THE TASK: Please restate the data word for word, leaving out no line.

== Segment start ==

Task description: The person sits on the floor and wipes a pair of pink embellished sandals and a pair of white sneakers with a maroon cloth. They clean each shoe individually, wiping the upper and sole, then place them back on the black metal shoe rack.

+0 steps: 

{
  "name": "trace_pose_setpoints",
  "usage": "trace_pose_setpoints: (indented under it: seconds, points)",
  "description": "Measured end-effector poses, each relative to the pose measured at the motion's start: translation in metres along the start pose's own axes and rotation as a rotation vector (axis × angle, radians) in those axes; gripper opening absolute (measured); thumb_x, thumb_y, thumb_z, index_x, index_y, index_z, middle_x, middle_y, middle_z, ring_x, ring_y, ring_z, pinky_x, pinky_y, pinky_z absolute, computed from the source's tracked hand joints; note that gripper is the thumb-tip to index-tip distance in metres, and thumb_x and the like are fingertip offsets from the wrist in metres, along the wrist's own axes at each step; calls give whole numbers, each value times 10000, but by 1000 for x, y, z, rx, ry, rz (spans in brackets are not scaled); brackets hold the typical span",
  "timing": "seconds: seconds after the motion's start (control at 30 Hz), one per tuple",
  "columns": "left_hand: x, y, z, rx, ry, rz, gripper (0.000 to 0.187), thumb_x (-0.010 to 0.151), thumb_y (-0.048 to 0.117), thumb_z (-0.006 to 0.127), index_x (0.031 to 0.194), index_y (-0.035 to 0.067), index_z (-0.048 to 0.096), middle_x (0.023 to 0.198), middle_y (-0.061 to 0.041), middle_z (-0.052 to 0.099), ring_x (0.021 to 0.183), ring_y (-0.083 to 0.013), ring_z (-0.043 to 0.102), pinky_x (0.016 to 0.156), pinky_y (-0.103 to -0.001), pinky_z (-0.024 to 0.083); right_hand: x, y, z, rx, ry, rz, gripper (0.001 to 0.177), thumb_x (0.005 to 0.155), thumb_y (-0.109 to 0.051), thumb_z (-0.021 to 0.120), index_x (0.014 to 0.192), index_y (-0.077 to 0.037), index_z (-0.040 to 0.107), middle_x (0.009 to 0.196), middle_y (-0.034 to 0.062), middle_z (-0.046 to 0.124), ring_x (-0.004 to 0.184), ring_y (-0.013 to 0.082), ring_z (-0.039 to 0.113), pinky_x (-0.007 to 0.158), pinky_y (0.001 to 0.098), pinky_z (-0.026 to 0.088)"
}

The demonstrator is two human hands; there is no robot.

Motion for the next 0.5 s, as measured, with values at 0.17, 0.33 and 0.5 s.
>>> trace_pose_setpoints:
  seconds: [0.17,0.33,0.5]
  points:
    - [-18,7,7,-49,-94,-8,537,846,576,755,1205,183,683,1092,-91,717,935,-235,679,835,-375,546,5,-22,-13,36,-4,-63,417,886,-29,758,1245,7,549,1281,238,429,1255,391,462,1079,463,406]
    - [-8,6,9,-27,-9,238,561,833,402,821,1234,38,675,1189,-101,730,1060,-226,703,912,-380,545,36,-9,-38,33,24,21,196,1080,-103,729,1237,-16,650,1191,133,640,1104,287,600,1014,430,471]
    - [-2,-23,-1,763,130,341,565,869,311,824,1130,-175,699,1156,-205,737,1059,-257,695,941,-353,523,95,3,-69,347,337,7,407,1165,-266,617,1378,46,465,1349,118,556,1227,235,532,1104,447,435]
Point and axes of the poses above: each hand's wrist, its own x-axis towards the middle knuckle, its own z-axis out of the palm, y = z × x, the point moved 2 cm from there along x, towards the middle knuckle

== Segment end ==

RESPONSE AREA:
Task description: The person sits on the floor and wipes a pair of pink embellished sandals and a pair of white sneakers with a maroon cloth. They clean each shoe individually, wiping the upper and sole, then place them back on the black metal shoe rack.

+0 steps: 

{
  "name": "trace_pose_setpoints",
  "usage": "trace_pose_setpoints: (indented under it: seconds, points)",
  "description": "Measured end-effector poses, each relative to the pose measured at the motion's start: translation in metres along the start pose's own axes and rotation as a rotation vector (axis × angle, radians) in those axes; gripper opening absolute (measured); thumb_x, thumb_y, thumb_z, index_x, index_y, index_z, middle_x, middle_y, middle_z, ring_x, ring_y, ring_z, pinky_x, pinky_y, pinky_z absolute, computed from the source's tracked hand joints; note that gripper is the thumb-tip to index-tip distance in metres, and thumb_x and the like are fingertip offsets from the wrist in metres, along the wrist's own axes at each step; calls give whole numbers, each value times 10000, but by 1000 for x, y, z, rx, ry, rz (spans in brackets are not scaled); brackets hold the typical span",
  "timing": "seconds: seconds after the motion's start (control at 30 Hz), one per tuple",
  "columns": "left_hand: x, y, z, rx, ry, rz, gripper (0.000 to 0.187), thumb_x (-0.010 to 0.151), thumb_y (-0.048 to 0.117), thumb_z (-0.006 to 0.127), index_x (0.031 to 0.194), index_y (-0.035 to 0.067), index_z (-0.048 to 0.096), middle_x (0.023 to 0.198), middle_y (-0.061 to 0.041), middle_z (-0.052 to 0.099), ring_x (0.021 to 0.183), ring_y (-0.083 to 0.013), ring_z (-0.043 to 0.102), pinky_x (0.016 to 0.156), pinky_y (-0.103 to -0.001), pinky_z (-0.024 to 0.083); right_hand: x, y, z, rx, ry, rz, gripper (0.001 to 0.177), thumb_x (0.005 to 0.155), thumb_y (-0.109 to 0.051), thumb_z (-0.021 to 0.120), index_x (0.014 to 0.192), index_y (-0.077 to 0.037), index_z (-0.040 to 0.107), middle_x (0.009 to 0.196), middle_y (-0.034 to 0.062), middle_z (-0.046 to 0.124), ring_x (-0.004 to 0.184), ring_y (-0.013 to 0.082), ring_z (-0.039 to 0.113), pinky_x (-0.007 to 0.158), pinky_y (0.001 to 0.098), pinky_z (-0.026 to 0.088)"
}

The demonstrator is two human hands; there is no robot.

Motion for the next 0.5 s, as measured, with values at 0.17, 0.33 and 0.5 s.
>>> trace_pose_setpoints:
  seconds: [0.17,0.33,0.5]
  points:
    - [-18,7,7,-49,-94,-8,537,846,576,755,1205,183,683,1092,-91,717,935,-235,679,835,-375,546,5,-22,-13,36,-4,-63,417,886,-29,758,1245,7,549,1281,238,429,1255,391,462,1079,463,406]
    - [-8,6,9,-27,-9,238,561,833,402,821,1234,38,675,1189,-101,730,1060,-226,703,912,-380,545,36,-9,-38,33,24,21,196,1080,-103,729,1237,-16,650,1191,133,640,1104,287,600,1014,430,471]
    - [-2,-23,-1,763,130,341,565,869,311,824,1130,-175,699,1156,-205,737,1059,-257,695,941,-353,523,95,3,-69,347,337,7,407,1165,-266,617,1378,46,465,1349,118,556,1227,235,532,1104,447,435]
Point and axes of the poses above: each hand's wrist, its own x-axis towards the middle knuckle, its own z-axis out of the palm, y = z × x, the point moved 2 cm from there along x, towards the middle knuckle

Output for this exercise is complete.